To do
For every record below, write out an exact copy.
-*-*-
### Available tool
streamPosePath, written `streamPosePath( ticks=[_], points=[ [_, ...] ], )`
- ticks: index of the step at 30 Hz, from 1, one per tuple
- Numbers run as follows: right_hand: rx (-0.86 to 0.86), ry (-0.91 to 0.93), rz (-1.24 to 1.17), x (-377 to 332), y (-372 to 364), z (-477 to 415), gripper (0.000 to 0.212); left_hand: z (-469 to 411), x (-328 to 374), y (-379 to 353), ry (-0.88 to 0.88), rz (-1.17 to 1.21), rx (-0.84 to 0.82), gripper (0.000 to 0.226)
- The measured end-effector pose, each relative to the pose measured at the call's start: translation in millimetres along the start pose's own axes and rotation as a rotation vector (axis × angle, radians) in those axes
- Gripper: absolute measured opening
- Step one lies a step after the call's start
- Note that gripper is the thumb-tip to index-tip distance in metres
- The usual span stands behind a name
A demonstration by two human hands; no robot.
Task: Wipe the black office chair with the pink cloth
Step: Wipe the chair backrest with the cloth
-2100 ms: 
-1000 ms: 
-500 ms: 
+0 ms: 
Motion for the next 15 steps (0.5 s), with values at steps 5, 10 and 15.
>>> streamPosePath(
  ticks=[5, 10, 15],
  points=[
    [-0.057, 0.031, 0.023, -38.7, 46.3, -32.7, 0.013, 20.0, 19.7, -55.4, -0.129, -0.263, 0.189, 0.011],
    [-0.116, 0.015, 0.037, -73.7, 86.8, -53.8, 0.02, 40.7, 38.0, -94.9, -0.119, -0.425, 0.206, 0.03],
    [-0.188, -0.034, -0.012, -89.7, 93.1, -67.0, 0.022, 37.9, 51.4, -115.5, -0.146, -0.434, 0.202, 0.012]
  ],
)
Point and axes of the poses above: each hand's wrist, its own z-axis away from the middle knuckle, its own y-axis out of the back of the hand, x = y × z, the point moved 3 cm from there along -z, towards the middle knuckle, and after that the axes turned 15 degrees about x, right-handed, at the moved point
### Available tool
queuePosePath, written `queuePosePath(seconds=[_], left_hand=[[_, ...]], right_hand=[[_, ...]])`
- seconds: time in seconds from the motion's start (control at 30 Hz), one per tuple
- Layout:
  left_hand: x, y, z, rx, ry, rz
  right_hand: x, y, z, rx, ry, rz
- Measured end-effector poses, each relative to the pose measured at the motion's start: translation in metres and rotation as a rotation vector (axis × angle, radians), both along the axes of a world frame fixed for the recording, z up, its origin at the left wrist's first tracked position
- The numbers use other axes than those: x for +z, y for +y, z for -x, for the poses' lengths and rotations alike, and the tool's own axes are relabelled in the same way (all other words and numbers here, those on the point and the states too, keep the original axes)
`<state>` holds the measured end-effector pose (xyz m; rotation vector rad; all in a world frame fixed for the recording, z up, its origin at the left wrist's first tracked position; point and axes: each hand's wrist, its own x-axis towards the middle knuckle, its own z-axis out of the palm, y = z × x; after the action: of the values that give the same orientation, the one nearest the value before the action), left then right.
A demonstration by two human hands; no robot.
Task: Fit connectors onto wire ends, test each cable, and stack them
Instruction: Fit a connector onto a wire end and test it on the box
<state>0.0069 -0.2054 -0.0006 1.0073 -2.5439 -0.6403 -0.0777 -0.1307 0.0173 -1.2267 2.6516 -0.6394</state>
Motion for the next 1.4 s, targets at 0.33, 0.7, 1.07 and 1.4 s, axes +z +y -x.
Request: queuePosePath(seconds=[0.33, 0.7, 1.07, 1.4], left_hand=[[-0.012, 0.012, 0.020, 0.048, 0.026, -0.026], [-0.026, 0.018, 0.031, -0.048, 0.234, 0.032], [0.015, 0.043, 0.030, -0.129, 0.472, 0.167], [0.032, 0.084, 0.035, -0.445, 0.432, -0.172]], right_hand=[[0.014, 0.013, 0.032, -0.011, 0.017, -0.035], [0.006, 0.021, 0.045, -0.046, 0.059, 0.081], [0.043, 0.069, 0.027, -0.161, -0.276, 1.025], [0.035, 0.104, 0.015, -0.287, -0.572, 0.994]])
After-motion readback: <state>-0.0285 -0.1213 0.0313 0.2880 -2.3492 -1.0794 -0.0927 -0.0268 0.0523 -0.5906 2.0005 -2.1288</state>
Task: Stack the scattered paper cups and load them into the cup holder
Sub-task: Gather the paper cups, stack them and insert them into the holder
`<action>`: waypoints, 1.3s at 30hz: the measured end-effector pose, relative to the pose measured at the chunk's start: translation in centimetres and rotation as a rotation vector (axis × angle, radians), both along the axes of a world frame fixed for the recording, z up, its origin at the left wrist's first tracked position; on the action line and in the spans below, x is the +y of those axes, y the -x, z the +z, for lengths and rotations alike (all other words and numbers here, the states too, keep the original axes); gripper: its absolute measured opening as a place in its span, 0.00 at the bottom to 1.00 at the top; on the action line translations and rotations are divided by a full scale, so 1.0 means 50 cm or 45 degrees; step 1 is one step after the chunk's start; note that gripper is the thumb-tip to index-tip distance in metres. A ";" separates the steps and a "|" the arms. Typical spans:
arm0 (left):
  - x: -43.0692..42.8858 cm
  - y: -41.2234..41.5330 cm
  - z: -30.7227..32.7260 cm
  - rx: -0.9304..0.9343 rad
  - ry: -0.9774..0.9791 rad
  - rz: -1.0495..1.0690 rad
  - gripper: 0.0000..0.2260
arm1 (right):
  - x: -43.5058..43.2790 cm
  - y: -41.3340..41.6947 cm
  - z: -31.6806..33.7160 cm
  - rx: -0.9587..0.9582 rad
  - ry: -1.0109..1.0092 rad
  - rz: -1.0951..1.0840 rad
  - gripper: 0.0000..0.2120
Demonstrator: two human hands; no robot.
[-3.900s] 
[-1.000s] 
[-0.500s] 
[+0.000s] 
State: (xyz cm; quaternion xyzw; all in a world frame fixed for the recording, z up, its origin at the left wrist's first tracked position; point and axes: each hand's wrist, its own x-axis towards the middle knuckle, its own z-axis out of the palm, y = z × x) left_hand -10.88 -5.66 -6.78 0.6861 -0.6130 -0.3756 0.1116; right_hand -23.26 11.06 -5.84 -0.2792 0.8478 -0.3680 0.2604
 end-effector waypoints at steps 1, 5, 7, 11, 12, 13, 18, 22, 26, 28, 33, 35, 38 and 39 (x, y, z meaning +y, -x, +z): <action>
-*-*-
Answer for the task
### Available tool
streamPosePath, written `streamPosePath( ticks=[_], points=[ [_, ...] ], )`
- ticks: index of the step at 30 Hz, from 1, one per tuple
- Numbers run as follows: right_hand: rx (-0.86 to 0.86), ry (-0.91 to 0.93), rz (-1.24 to 1.17), x (-377 to 332), y (-372 to 364), z (-477 to 415), gripper (0.000 to 0.212); left_hand: z (-469 to 411), x (-328 to 374), y (-379 to 353), ry (-0.88 to 0.88), rz (-1.17 to 1.21), rx (-0.84 to 0.82), gripper (0.000 to 0.226)
- The measured end-effector pose, each relative to the pose measured at the call's start: translation in millimetres along the start pose's own axes and rotation as a rotation vector (axis × angle, radians) in those axes
- Gripper: absolute measured opening
- Step one lies a step after the call's start
- Note that gripper is the thumb-tip to index-tip distance in metres
- The usual span stands behind a name
A demonstration by two human hands; no robot.
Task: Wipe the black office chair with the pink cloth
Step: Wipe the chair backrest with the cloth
-2100 ms: 
-1000 ms: 
-500 ms: 
+0 ms: 
Motion for the next 15 steps (0.5 s), with values at steps 5, 10 and 15.
>>> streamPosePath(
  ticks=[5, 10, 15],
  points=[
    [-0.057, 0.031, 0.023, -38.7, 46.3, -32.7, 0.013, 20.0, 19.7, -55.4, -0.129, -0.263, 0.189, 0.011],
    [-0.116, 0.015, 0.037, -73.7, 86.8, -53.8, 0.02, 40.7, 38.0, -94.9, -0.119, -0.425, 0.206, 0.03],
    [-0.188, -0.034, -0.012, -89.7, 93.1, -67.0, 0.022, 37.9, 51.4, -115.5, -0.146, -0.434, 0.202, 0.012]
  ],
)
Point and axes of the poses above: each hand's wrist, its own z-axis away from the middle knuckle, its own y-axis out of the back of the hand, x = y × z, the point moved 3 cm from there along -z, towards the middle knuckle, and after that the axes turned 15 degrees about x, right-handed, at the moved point
### Available tool
queuePosePath, written `queuePosePath(seconds=[_], left_hand=[[_, ...]], right_hand=[[_, ...]])`
- seconds: time in seconds from the motion's start (control at 30 Hz), one per tuple
- Layout:
  left_hand: x, y, z, rx, ry, rz
  right_hand: x, y, z, rx, ry, rz
- Measured end-effector poses, each relative to the pose measured at the motion's start: translation in metres and rotation as a rotation vector (axis × angle, radians), both along the axes of a world frame fixed for the recording, z up, its origin at the left wrist's first tracked position
- The numbers use other axes than those: x for +z, y for +y, z for -x, for the poses' lengths and rotations alike, and the tool's own axes are relabelled in the same way (all other words and numbers here, those on the point and the states too, keep the original axes)
`<state>` holds the measured end-effector pose (xyz m; rotation vector rad; all in a world frame fixed for the recording, z up, its origin at the left wrist's first tracked position; point and axes: each hand's wrist, its own x-axis towards the middle knuckle, its own z-axis out of the palm, y = z × x; after the action: of the values that give the same orientation, the one nearest the value before the action), left then right.
A demonstration by two human hands; no robot.
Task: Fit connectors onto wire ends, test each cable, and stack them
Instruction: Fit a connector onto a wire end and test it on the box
<state>0.0069 -0.2054 -0.0006 1.0073 -2.5439 -0.6403 -0.0777 -0.1307 0.0173 -1.2267 2.6516 -0.6394</state>
Motion for the next 1.4 s, targets at 0.33, 0.7, 1.07 and 1.4 s, axes +z +y -x.
Request: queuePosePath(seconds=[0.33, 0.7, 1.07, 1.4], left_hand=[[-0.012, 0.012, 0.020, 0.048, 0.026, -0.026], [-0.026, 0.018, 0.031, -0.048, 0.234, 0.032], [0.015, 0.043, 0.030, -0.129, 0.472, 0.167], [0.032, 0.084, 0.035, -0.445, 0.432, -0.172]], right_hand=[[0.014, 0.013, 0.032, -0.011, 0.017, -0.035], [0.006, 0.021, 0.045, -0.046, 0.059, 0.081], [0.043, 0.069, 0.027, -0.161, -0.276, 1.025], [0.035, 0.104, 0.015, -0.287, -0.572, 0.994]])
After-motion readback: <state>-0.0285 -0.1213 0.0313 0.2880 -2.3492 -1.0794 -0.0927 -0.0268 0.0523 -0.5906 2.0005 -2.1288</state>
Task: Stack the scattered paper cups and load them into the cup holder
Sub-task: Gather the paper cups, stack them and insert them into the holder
`<action>`: waypoints, 1.3s at 30hz: the measured end-effector pose, relative to the pose measured at the chunk's start: translation in centimetres and rotation as a rotation vector (axis × angle, radians), both along the axes of a world frame fixed for the recording, z up, its origin at the left wrist's first tracked position; on the action line and in the spans below, x is the +y of those axes, y the -x, z the +z, for lengths and rotations alike (all other words and numbers here, the states too, keep the original axes); gripper: its absolute measured opening as a place in its span, 0.00 at the bottom to 1.00 at the top; on the action line translations and rotations are divided by a full scale, so 1.0 means 50 cm or 45 degrees; step 1 is one step after the chunk's start; note that gripper is the thumb-tip to index-tip distance in metres. A ";" separates the steps and a "|" the arms. Typical spans:
arm0 (left):
  - x: -43.0692..42.8858 cm
  - y: -41.2234..41.5330 cm
  - z: -30.7227..32.7260 cm
  - rx: -0.9304..0.9343 rad
  - ry: -0.9774..0.9791 rad
  - rz: -1.0495..1.0690 rad
  - gripper: 0.0000..0.2260
arm1 (right):
  - x: -43.5058..43.2790 cm
  - y: -41.3340..41.6947 cm
  - z: -31.6806..33.7160 cm
  - rx: -0.9587..0.9582 rad
  - ry: -1.0109..1.0092 rad
  - rz: -1.0951..1.0840 rad
  - gripper: 0.0000..0.2120
Demonstrator: two human hands; no robot.
[-3.900s] 
[-1.000s] 
[-0.500s] 
[+0.000s] 
State: (xyz cm; quaternion xyzw; all in a world frame fixed for the recording, z up, its origin at the left wrist's first tracked position; point and axes: each hand's wrist, its own x-axis towards the middle knuckle, its own z-axis out of the palm, y = z × x) left_hand -10.88 -5.66 -6.78 0.6861 -0.6130 -0.3756 0.1116; right_hand -23.26 11.06 -5.84 -0.2792 0.8478 -0.3680 0.2604
 end-effector waypoints at steps 1, 5, 7, 11, 12, 13, 18, 22, 26, 28, 33, 35, 38 and 39 (x, y, z meaning +y, -x, +z): <action>

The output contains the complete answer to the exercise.